In Chapters 6 and 7, we use algorithms such as regularized linear models, support vector machines, and naive Bayes models to predict outcomes from predictors including text data. Deep learning models approach the same tasks and have the same goals, but the algorithms involved are different. Deep learning models are “deep” in the sense that they use multiple layers to learn how to map from input features to output outcomes; this is in contrast to the kinds of models we used in the previous two chapters which use a shallow (single) mapping.

Deep learning models can be effective for text prediction problems because they use these multiple layers to capture complex relationships in language.

The layers in a deep learning model are connected in a network and these models are called neural networks, although they do not work much like a human brain. The layers can be connected in different configurations called network architectures. Three of the most common architectures used for text data are a recurrent neural network (RNN), a convolutional neural network (CNN), and long short-term memory (LSTM)7. These architectures sometimes incorporate word embeddings, as described in Chapter 5.

TODO: Algorithmic bias specific to deep learning or similar

For the following chapters, we will use tidymodels packages along with Tensorflow and the R interface to Keras (Allaire and Chollet 2020) for preprocessing, modeling, and evaluation.

Table 7.1 presents some key differences between deep learning and what, in this book, we call machine learning methods.

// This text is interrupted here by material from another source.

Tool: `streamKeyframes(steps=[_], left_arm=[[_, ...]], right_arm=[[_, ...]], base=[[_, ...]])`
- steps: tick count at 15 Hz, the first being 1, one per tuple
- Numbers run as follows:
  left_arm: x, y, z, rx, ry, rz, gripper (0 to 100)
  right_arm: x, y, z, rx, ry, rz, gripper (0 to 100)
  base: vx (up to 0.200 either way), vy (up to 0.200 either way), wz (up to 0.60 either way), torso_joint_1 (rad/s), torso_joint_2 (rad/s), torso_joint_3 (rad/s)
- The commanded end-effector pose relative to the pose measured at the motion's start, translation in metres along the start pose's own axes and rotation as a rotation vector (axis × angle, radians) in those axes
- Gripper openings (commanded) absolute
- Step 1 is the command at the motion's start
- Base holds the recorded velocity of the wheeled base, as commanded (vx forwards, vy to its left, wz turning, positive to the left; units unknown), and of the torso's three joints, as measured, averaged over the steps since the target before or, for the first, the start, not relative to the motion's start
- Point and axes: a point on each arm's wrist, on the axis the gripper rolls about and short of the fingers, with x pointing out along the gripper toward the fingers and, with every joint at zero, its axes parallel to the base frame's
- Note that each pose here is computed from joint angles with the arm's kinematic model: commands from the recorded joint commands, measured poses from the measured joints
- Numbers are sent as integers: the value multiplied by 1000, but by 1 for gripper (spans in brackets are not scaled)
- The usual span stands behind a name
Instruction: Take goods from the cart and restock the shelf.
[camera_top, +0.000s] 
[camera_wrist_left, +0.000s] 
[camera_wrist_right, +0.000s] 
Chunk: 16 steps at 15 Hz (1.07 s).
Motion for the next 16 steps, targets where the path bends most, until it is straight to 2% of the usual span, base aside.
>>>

TABLE 7.1: Comparing deep learning with other machine learning methods
Machine learning Deep learning
Faster to train Takes more time to train
Software is typically easier to install Software can be more challenging to install
Can achieve good performance with less data Requires more data for good performance
Depends on preprocessing to model more than very simple relationships Can model highly complex relationships


Allaire, JJ, and François Chollet. 2020. Keras: R Interface to ’Keras’.

  1. In other situations you may do best using a different architecture, for example, when working with dense, tabular data.↩︎